Exercise directions:
From the data underneath, reproduce exactly the stretch that begins at the line with "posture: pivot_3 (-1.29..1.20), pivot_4" and ends after the line with "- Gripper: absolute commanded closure".

=-=-=-=-=

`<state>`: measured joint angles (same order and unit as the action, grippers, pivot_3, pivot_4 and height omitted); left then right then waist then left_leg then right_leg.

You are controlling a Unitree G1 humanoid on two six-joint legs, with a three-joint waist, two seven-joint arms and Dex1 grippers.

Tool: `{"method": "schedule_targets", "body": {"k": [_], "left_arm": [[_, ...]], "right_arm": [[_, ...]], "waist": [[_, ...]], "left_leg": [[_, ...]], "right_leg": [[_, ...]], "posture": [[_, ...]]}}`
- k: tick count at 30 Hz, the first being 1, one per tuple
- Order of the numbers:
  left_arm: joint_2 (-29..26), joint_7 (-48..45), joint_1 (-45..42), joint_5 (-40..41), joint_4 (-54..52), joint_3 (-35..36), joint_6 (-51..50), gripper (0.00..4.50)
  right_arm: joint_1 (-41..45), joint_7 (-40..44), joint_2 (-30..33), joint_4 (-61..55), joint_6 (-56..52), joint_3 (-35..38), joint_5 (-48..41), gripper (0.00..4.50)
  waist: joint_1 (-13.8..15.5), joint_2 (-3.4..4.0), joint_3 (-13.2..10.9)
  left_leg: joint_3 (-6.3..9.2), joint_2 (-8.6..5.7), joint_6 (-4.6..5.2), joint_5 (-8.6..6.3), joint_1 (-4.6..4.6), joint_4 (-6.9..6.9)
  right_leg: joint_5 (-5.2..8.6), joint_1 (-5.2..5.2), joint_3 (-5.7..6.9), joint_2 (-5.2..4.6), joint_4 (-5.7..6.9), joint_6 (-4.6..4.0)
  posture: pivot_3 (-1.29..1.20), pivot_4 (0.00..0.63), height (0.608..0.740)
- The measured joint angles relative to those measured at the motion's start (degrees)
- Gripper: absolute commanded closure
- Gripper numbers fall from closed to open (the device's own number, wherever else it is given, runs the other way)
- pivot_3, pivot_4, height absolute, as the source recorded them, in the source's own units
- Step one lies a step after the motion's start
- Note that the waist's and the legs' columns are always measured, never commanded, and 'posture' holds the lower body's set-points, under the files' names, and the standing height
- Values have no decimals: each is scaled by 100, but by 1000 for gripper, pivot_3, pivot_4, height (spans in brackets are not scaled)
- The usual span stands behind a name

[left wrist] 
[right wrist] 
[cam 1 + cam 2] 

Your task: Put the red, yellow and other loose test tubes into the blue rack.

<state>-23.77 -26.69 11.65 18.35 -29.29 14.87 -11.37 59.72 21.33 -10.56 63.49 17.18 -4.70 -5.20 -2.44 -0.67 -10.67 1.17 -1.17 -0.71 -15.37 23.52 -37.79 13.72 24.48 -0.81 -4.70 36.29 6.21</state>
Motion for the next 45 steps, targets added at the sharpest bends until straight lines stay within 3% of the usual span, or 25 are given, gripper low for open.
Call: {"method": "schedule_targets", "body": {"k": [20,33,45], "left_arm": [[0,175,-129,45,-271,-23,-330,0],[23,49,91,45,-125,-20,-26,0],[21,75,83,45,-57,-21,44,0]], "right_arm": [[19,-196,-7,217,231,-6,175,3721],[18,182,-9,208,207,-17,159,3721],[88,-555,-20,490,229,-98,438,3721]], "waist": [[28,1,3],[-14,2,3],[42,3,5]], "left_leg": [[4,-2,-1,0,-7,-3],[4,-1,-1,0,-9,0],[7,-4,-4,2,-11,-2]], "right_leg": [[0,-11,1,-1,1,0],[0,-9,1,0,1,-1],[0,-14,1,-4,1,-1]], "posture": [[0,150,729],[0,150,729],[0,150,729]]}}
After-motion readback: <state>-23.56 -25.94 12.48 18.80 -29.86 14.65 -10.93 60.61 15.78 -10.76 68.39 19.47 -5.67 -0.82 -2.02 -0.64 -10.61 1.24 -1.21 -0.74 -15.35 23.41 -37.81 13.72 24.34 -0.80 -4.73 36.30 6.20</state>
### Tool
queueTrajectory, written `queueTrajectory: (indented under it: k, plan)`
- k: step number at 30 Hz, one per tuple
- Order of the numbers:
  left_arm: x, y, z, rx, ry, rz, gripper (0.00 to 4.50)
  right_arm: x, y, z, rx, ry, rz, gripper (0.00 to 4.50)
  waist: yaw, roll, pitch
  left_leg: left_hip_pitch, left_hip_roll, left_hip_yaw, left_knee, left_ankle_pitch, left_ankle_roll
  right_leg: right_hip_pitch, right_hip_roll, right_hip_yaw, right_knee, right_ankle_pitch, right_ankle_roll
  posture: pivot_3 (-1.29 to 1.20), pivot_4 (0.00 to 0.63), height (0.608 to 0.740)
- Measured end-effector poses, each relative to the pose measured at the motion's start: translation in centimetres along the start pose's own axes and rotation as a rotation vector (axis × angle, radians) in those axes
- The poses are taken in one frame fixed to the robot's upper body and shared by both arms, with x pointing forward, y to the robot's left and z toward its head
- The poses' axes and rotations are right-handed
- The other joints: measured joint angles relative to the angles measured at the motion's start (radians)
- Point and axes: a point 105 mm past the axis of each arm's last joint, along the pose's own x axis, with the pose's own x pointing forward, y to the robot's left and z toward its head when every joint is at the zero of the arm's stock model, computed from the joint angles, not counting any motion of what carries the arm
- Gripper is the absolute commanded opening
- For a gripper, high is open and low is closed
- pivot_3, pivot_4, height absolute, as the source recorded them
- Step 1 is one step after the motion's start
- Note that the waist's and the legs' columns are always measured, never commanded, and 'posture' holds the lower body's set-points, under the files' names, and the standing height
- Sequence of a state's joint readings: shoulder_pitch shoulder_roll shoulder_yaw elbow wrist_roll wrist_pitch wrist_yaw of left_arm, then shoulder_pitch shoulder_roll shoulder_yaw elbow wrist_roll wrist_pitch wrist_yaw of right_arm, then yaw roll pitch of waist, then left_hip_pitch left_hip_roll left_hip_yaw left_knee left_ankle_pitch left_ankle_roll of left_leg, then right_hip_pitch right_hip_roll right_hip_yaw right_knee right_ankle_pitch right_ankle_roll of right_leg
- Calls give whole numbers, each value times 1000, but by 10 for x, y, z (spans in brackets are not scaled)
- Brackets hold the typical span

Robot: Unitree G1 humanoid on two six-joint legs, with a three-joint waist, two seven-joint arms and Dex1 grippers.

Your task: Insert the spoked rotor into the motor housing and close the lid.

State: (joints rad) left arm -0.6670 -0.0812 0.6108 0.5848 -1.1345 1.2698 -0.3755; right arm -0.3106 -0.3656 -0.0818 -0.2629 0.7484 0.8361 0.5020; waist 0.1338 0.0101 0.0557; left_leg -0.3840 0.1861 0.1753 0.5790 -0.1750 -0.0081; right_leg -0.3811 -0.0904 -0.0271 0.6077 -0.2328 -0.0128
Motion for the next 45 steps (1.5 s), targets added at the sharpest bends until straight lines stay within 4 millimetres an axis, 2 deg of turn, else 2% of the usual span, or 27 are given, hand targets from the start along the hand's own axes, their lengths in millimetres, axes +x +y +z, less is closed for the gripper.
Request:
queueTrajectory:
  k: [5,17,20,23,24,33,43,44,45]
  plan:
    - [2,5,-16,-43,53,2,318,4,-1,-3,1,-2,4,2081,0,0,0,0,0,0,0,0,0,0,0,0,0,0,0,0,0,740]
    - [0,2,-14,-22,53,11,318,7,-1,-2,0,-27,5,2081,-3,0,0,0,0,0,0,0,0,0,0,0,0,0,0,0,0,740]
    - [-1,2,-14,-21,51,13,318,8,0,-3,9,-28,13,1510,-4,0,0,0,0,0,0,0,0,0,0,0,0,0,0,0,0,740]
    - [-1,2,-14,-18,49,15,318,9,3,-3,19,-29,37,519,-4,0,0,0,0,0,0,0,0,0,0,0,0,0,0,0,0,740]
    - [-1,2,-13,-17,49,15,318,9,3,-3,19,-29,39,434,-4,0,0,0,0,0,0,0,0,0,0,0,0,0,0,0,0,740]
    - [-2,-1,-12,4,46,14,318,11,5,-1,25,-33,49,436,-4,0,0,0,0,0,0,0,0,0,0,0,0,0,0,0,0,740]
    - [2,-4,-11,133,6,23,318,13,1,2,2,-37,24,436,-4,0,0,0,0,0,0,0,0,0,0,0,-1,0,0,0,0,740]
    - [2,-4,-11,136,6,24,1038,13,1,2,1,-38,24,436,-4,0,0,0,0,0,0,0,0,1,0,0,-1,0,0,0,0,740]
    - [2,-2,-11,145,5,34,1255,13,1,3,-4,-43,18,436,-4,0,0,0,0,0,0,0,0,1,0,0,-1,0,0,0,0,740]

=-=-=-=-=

The answer:
  posture: pivot_3 (-1.29..1.20), pivot_4 (0.00..0.63), height (0.608..0.740)
- The measured joint angles relative to those measured at the motion's start (degrees)
- Gripper: absolute commanded closure

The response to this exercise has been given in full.